Botnets built from industrial and commercial routers provide attackers with geographically distributed, high-bandwidth infrastructure that is difficult to block. When attacks originate from thousands of compromised routers spread across legitimate business networks, IP-based blocking is ineffective and attribution is obscured.
More specifically for OT environments: botnet nodes that are physically located inside industrial or commercial facilities provide attackers with attack traffic that originates from trusted network locations. Traffic coming from an internal IP address β a compromised router inside an OT network β is treated differently by many security controls than traffic coming from external IP space.
The use of compromised industrial routers as botnet nodes also creates a reconnaissance opportunity. Traffic flowing through the router is visible to the attacker. In OT environments where control traffic flows through the compromised device, the attacker gains passive visibility into operational data, device communications, and network topology.
Assessing Exposure
Organizations with OT environments or industrial connectivity should assess their exposure across several dimensions:
Four-Faith F3x36 inventory. If your organization uses Four-Faith industrial cellular routers β common in utility, manufacturing, transportation, and remote monitoring applications β determine which firmware versions are running and whether CVE-2024-9643 has been patched. Check whether management interfaces are accessible from the internet; if they are, restrict access immediately while patches are applied.

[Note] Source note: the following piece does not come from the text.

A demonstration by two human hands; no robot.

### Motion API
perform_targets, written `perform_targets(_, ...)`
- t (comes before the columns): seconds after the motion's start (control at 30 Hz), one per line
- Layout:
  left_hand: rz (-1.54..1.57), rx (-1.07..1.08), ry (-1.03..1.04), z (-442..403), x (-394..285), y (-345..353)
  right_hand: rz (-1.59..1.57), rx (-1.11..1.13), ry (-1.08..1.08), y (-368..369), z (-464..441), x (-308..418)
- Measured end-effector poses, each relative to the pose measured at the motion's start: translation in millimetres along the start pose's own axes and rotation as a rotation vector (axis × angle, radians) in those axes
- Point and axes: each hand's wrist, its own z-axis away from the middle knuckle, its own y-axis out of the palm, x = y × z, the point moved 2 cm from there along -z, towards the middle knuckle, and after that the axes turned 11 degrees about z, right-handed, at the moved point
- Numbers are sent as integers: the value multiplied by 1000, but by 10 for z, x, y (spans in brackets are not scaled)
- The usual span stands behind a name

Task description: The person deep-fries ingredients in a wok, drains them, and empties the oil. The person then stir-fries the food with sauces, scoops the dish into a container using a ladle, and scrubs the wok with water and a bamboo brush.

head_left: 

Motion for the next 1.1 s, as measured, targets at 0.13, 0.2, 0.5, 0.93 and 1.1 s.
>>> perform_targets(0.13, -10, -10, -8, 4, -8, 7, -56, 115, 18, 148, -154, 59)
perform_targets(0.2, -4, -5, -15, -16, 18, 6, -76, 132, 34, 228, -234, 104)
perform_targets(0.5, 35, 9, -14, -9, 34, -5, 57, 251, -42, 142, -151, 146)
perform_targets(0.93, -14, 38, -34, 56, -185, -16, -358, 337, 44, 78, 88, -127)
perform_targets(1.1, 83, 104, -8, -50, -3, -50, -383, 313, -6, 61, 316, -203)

ASUS router inventory. Identify ASUS AsusWRT-based routers in your environment, particularly at branch locations, remote sites, and any deployments that have been in service since 2018 or earlier. Check firmware currency against CVE-2018-5999 patch availability.

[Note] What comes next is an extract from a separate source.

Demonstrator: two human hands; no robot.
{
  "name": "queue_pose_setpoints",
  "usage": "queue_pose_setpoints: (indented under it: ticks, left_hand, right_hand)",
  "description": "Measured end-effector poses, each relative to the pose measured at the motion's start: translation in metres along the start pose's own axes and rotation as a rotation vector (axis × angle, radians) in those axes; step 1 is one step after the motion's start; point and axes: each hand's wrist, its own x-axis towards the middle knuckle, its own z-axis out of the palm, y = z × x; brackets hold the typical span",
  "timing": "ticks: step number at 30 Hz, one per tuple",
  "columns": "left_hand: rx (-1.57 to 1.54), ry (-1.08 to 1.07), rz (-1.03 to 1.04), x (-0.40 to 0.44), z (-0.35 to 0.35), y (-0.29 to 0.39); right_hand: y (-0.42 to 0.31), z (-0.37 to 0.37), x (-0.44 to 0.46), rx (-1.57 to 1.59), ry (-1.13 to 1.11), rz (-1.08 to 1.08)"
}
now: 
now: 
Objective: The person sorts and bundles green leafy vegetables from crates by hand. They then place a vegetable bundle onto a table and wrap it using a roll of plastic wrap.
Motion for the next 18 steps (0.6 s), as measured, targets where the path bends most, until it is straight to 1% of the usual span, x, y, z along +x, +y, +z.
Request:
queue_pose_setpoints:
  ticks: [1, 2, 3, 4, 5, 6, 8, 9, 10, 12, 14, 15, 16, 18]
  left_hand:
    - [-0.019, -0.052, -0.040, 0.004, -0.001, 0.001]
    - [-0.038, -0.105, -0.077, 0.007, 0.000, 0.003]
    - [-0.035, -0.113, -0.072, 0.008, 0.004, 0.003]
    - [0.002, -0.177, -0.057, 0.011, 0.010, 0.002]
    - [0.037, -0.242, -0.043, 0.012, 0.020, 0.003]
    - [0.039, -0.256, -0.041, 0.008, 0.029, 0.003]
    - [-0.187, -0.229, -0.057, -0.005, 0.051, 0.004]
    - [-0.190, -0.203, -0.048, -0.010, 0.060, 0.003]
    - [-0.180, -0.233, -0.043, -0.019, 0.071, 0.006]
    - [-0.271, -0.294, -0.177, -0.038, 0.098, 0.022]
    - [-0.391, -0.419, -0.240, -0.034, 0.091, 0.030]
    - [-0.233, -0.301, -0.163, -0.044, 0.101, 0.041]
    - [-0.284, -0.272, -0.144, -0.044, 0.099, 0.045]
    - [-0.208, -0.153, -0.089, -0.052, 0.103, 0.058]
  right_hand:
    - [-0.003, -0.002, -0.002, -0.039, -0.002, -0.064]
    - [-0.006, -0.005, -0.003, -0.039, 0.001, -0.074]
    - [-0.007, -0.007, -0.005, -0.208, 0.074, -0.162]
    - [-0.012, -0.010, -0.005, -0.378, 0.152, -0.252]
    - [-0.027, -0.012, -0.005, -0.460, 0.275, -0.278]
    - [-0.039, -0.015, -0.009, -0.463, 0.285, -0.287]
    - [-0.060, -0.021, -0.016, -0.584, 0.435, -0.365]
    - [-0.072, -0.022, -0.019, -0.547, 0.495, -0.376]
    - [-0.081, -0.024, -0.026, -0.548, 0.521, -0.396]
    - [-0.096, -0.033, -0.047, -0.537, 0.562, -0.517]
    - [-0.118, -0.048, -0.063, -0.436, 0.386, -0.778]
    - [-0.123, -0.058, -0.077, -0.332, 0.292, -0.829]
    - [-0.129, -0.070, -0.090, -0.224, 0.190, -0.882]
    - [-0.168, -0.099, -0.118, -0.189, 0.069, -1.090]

Management interface exposure. For any industrial router, the management interface should not be directly accessible from the internet. Remote management should be conducted through VPN or a dedicated management network. Direct internet exposure of management interfaces is the primary exploitation path for both vulnerabilities documented here.
OT network traffic inspection. In environments where industrial routers have been identified as potentially compromised or at elevated risk, consider whether OT network traffic monitoring can detect anomalous behavior β unexpected connections from router IP addresses, protocol anomalies, or traffic to unfamiliar external destinations.
The Broader Trend
The targeting of industrial routers by botnets in May 2026 is consistent with a multi-year trend of threat actors moving their initial access activity toward network infrastructure rather than endpoints. Industrial routers are particularly attractive because they sit at the boundary of OT environments, they are frequently under-managed compared to corporate IT equipment, and successful compromise provides both network access and intelligence about the industrial environment behind them.
The combination of a recently discovered 9.8 CVSS vulnerability in Four-Faith devices and an eight-year-old vulnerability being actively exploited in ASUS devices illustrates the full spectrum of the problem: new vulnerabilities in specialized hardware that patches slowly, and old vulnerabilities in commodity hardware where patching has simply not happened.
Organizations that treat router security as a lower priority than endpoint security are making a risk trade-off that the current threat environment does not support. Routers are the highest-risk connected device category in 2026, and the active exploitation documented this month is consistent with that assessment.